Cardiff; 23rd June 2015
Amongst the iconic images and immersive splendour that wait inside NoFit State‘s silver space-age big top, there is a more grown up undertone to this year’s spectacular production.
In this third incarnation of Bianco, director Firenza Guidi takes her guiding impulses of fighting fear and finding freedom into more serious territories. With text and character originating from company members during the long period of creative rehearsal, perhaps they are a more political group this year (less than half of the performing company were members of the previous season’s team); perhaps I am feeling more political dissent that I project onto the ever-changing tableaux of physical grace and exertion they present.

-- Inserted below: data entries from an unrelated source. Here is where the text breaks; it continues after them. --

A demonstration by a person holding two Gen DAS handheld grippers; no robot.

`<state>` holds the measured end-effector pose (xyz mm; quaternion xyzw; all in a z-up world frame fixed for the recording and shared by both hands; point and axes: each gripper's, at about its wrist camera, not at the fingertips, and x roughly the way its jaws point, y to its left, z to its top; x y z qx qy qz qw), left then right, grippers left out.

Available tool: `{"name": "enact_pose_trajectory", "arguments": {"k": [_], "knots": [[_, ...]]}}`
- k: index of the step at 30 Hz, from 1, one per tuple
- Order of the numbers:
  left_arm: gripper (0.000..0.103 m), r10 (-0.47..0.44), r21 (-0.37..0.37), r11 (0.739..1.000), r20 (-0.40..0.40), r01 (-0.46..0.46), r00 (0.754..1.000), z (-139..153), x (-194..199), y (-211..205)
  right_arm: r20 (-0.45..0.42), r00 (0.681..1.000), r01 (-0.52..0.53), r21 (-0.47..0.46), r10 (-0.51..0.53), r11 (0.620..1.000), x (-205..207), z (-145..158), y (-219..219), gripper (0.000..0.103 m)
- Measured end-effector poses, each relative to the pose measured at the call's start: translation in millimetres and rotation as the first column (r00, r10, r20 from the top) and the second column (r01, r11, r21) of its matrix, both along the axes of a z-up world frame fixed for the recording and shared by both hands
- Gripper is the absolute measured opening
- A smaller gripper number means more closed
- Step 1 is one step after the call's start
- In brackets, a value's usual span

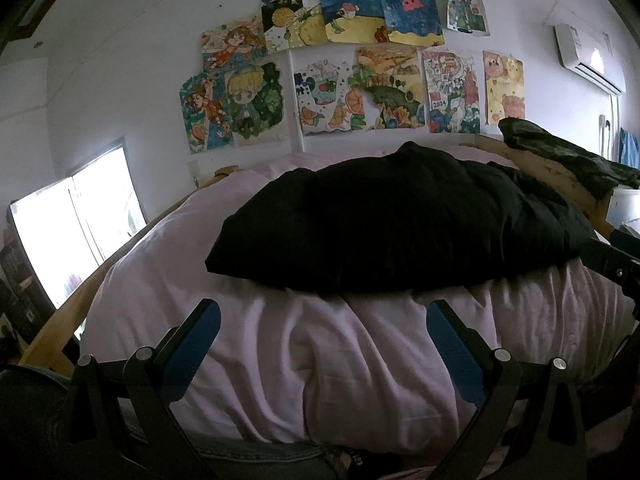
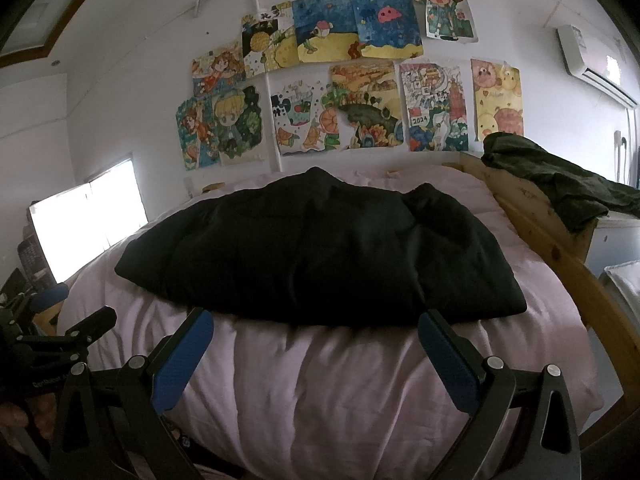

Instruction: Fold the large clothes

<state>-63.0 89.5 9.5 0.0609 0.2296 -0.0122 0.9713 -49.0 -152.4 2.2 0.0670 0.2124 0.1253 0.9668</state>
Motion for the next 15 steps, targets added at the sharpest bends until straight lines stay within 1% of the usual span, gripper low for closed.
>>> {"name": "enact_pose_trajectory", "arguments": {"k": [5,11,15], "knots": [[0.101,-0.001,0.001,1.0,0.0,0.001,1.0,0.4,0.6,0.8,0.0,1.0,0.002,0.001,-0.002,1.0,0.1,1.3,0.8,0.103],[0.101,-0.001,0.005,1.0,-0.001,0.001,1.0,-4.2,1.5,13.7,-0.001,1.0,0.002,0.003,-0.002,1.0,-0.1,0.9,1.4,0.103],[0.101,-0.003,0.004,1.0,-0.003,0.003,1.0,-3.1,2.7,11.2,-0.005,1.0,0.001,0.003,-0.001,1.0,0.3,1.0,1.8,0.103]]}}
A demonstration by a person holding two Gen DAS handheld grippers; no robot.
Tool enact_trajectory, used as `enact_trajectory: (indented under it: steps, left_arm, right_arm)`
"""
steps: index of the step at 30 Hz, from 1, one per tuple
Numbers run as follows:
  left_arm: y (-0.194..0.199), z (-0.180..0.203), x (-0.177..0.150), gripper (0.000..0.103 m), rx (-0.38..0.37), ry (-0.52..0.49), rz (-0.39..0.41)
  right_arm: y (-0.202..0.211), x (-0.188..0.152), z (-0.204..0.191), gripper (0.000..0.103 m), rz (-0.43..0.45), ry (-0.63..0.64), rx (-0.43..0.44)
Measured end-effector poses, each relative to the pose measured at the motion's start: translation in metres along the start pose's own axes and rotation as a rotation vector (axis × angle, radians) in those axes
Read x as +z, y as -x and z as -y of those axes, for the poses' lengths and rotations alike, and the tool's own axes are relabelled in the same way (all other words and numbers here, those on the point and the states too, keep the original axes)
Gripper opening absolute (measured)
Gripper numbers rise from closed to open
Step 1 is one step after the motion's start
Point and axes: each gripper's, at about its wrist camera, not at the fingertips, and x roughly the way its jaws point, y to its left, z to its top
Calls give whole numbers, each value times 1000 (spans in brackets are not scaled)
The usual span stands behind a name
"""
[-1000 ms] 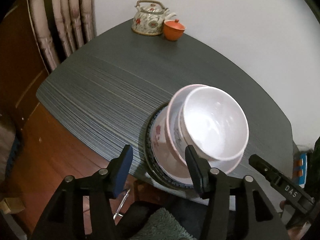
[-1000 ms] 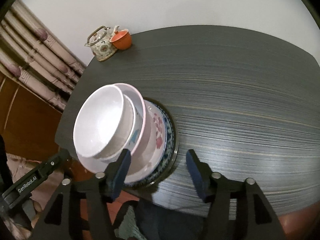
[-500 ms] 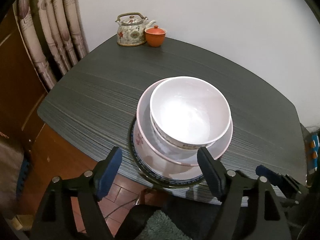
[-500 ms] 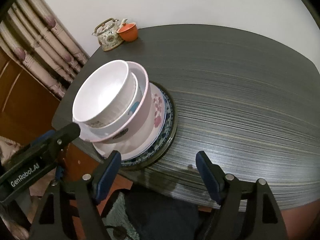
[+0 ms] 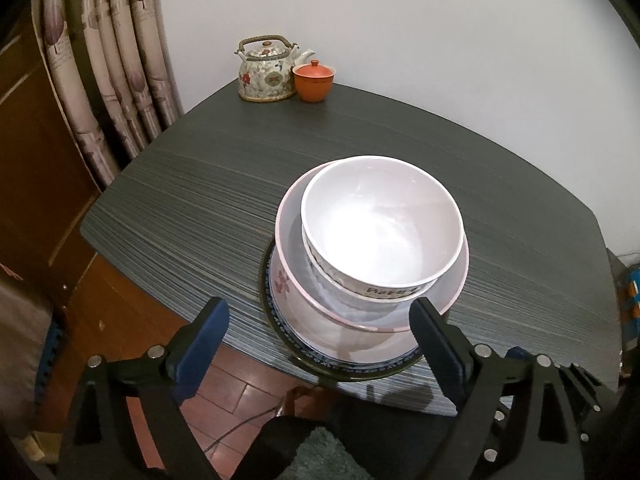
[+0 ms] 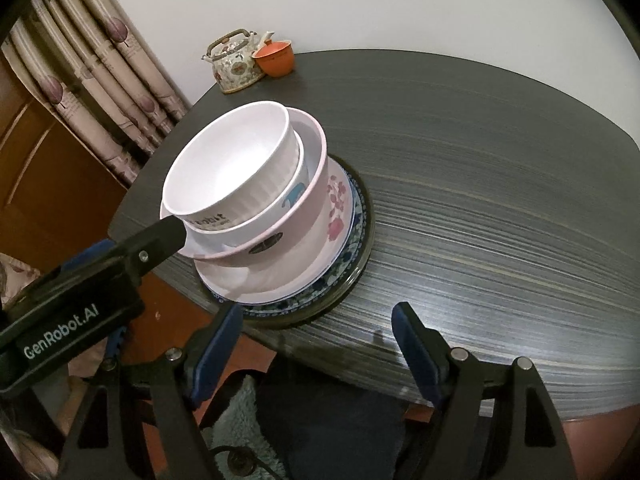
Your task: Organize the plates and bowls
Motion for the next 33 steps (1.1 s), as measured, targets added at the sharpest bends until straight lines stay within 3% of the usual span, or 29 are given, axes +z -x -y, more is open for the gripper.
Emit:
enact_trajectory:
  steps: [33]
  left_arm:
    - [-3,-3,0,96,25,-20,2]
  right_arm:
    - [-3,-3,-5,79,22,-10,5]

Fans will recognise a consistency in dramaturgical structure that leads us through chaos, exuberance, tenderness, and soul-searching to a place of serenity and release. First-timers will experience a thrilling encounter with circus acts that appear from every which way, as they are herded out of danger’s path by the team of ushers in trademark leather kilts.
From a central enclosure of white scaffolding towers, gauze curtains and shifting light and shadow, comes an expansion and untethering as the parallel universe of the performers begins to overlap with our own. The live band has an eclectic sound, filling our ears with rocky jazz, interspersed with tribal beats and moans, and some traditional Eastern European influences thrown in for good circus measure. While rigging changes take place around and about us, it is musical director David Murray’s fascinating and atmospheric compositions that prevent the energy in the tent from falling flat.

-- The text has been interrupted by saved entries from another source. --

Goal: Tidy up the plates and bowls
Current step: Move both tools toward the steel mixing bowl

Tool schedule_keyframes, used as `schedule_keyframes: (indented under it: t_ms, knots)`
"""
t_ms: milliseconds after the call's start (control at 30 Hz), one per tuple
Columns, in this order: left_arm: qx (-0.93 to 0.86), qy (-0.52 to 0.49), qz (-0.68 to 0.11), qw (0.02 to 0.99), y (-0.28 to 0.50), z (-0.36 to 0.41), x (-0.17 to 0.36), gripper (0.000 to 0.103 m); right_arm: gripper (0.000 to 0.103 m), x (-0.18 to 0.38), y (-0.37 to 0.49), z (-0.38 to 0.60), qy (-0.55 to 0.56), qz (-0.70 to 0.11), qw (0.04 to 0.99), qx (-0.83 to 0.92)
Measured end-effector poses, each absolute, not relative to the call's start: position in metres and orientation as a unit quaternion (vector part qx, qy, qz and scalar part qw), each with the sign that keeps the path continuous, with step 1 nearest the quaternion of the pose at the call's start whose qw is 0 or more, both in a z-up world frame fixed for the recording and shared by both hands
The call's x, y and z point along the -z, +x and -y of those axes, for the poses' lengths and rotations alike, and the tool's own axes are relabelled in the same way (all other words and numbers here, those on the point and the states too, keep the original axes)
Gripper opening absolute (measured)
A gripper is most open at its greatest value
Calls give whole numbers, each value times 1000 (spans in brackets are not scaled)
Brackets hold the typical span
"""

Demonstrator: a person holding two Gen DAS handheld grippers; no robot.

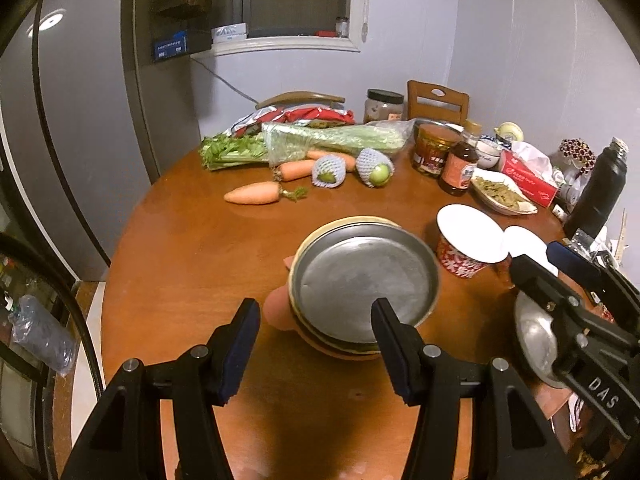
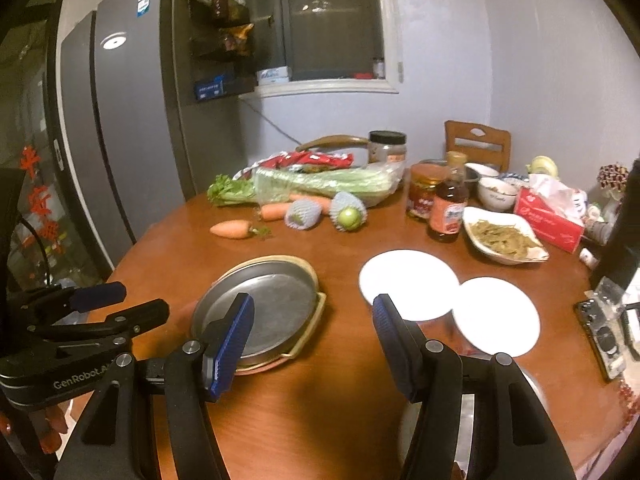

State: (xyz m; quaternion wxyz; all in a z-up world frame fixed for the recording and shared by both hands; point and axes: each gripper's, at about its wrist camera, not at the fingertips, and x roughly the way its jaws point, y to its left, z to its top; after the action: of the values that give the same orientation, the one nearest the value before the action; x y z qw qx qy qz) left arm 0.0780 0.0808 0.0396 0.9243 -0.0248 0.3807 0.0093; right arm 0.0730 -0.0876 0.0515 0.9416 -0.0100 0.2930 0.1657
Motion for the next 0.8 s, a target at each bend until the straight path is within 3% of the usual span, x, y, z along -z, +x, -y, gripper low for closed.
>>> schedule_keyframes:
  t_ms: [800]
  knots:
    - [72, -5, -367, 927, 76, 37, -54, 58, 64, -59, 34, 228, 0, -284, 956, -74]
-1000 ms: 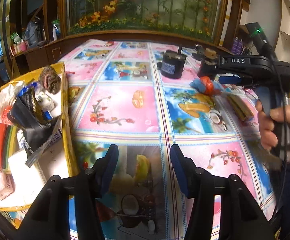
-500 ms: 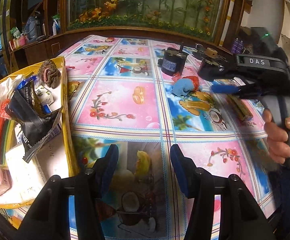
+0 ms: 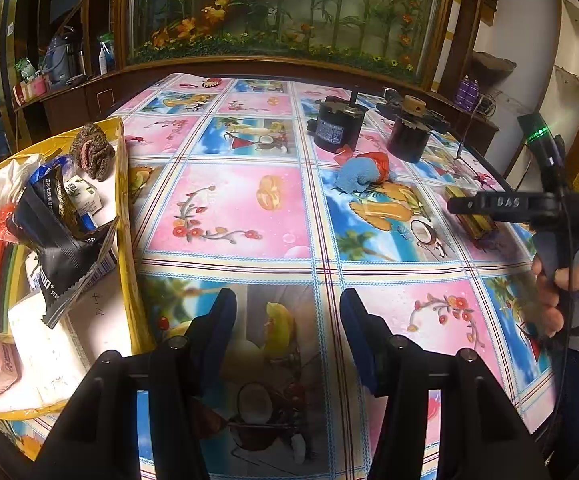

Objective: Organize soft objects
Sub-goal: 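Reach the left tool toward the blue cloth with red bag while the right tool reaches the yellow-black-red sponge pack, then grasp the blue cloth with red bag with the left tool while the right tool grasps the yellow sponge pack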

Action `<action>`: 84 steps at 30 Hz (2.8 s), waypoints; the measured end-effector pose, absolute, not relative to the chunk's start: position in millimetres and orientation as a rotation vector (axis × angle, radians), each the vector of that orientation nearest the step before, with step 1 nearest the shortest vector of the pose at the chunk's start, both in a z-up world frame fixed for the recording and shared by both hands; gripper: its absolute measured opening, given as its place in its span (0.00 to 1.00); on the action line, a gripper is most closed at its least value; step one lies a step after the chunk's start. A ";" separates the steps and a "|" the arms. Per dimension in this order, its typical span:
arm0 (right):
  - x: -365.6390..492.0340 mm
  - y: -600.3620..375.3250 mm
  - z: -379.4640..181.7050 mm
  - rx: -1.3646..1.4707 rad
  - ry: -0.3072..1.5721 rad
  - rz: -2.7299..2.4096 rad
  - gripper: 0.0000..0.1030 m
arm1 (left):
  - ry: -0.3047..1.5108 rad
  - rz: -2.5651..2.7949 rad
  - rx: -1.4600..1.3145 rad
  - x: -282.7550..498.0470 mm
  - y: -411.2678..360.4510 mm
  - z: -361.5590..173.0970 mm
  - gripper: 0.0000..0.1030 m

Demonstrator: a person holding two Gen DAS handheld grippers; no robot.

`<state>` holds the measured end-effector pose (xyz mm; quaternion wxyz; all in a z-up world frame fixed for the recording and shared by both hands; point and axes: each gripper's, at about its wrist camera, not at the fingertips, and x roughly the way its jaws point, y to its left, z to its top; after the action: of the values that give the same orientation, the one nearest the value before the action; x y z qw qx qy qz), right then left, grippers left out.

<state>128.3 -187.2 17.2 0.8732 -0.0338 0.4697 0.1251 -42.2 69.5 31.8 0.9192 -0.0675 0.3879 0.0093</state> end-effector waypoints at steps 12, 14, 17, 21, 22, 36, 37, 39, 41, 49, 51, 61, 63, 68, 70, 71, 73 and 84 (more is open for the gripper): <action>112.2 -192.9 47.1 0.127 0.845 0.430 0.46 | 0.835 -0.092 -0.124 2.4 47.1 61.4 0.69; 115.6 -202.5 46.4 0.190 0.857 0.431 0.46 | 0.824 -0.107 -0.092 22.3 37.7 72.3 0.72; 117.4 -210.9 48.0 0.239 0.856 0.428 0.46 | 0.858 -0.135 -0.039 59.4 22.7 72.9 0.75; 114.8 -213.5 53.1 0.260 0.843 0.437 0.46 | 0.922 -0.111 0.026 105.0 13.1 53.1 0.75; 115.4 -213.8 52.3 0.264 0.845 0.440 0.46 | 0.932 -0.111 0.028 113.8 11.8 48.8 0.75; 115.2 -213.5 50.1 0.277 0.866 0.454 0.46 | 0.968 -0.155 -0.054 147.8 3.1 28.0 0.36; 114.6 -211.4 50.0 0.269 0.868 0.459 0.46 | 0.956 -0.145 -0.061 141.4 5.4 29.5 0.36; 113.5 -205.4 48.5 0.250 0.875 0.476 0.46 | 0.943 -0.127 -0.083 123.5 12.0 31.6 0.36; 110.8 -192.0 45.3 0.204 0.891 0.505 0.46 | 0.939 -0.120 -0.106 101.4 19.5 31.3 0.36; 86.3 -125.7 26.2 -0.030 0.948 0.640 0.46 | 0.906 -0.003 -0.093 33.9 43.4 27.4 0.36; 82.7 -117.4 21.5 -0.077 0.952 0.639 0.46 | 0.903 0.013 -0.076 30.5 45.0 24.5 0.37; 77.5 -108.4 14.0 -0.174 0.927 0.606 0.48 | 0.874 0.023 -0.042 33.4 40.7 14.9 0.38; 77.0 -107.8 13.8 -0.187 0.922 0.604 0.48 | 0.872 0.020 -0.047 33.4 41.1 14.9 0.38; 76.8 -105.1 13.5 -0.205 0.914 0.596 0.48 | 0.868 0.011 -0.078 33.6 45.9 15.2 0.38; 76.1 -104.0 13.5 -0.215 0.910 0.593 0.48 | 0.867 0.013 -0.081 33.4 47.3 15.3 0.38; 75.7 -103.4 13.4 -0.221 0.907 0.590 0.48 | 0.867 0.014 -0.082 33.3 47.2 15.2 0.38; 74.7 -101.8 13.4 -0.236 0.900 0.586 0.48 | 0.866 0.013 -0.087 33.2 48.1 15.3 0.38; 73.3 -108.7 26.9 -0.180 0.827 0.543 0.47 | 0.850 0.046 -0.130 30.9 56.7 17.0 0.38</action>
<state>73.3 -108.7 26.9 0.8761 -0.0864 0.3964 0.2604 30.9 56.7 17.0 0.9087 -0.0628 0.4121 0.0222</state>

Rhiannon Matthews’ black and white costuming leads us through time and place, but what remains consistent throughout the show is a feeling of heat, of tensions that bubble to the surface and then melt away to lethargic slumber.
Victoriana influences of classical circus stripes and waistcoats greet us in Lyndall Merry and Anne-Fay Audet Johnston’s tandem swinging trapeze, where the two bars are kept moving in time with each other, but rebelliously spirited tricks are flung asynchronously.
Juggler Cecilia Zucchetti is a rock’n’roll party girl in 1950’s style gingham, with a fun and tipsy club engineering routine that is refreshing in its femininity (if a little more droppy than the drunken character can fully compensate for this evening).
The slow and subtle performance of the riggers as they go about their essential resetting reveals a row of five aerialists in contemporary white tops and black trousers or shorts, who are raised up from the floor by their feet, slowly unfurling, then floating on their ropes, or attacked by whirlwind frenzy, bodies like breath.
Traditional categories of ‘performer’ and ‘rigger’ are blurred into non-existence in Bianco. Tool belts, boiler suits and formal evening wear are distributed indiscriminately as the entire company endeavour to clang and clip their moving scaffold towers into an urban construction for parkour and daring playground acrobatics. Echoes of the circus troupe’s reality, working together to construct their tent and camp at each new stand, are not lost on me.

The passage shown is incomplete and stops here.